> [YOUR INSTRUCTIONS] Your answer consists of the lines in the data that contain "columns". Copy each of them.

___

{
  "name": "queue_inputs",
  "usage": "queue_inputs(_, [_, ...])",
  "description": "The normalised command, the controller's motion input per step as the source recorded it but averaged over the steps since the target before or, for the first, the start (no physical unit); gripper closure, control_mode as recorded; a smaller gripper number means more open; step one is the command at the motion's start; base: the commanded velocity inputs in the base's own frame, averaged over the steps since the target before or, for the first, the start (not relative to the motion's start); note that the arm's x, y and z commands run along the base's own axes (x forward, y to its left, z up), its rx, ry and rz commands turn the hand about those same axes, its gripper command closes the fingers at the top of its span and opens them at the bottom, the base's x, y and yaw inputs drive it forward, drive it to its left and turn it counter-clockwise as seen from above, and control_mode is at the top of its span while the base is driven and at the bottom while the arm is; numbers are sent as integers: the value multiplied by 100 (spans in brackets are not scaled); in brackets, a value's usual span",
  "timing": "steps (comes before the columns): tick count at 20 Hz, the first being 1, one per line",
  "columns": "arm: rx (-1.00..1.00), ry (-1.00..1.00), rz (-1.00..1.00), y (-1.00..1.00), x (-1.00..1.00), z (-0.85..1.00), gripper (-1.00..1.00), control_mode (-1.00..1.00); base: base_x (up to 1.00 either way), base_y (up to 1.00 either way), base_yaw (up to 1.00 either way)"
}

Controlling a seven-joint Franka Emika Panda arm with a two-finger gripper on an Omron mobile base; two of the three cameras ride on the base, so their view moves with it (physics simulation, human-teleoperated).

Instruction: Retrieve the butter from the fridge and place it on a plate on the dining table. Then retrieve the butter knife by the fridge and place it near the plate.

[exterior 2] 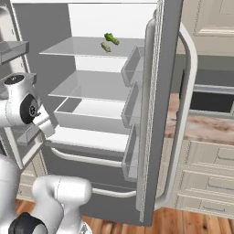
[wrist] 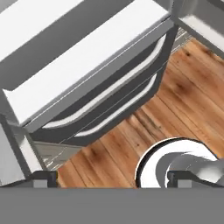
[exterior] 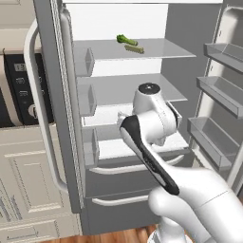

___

> [ANSWER BOX]
  "timing": "steps (comes before the columns): tick count at 20 Hz, the first being 1, one per line",
  "columns": "arm: rx (-1.00..1.00), ry (-1.00..1.00), rz (-1.00..1.00), y (-1.00..1.00), x (-1.00..1.00), z (-0.85..1.00), gripper (-1.00..1.00), control_mode (-1.00..1.00); base: base_x (up to 1.00 either way), base_y (up to 1.00 either way), base_yaw (up to 1.00 either way)"

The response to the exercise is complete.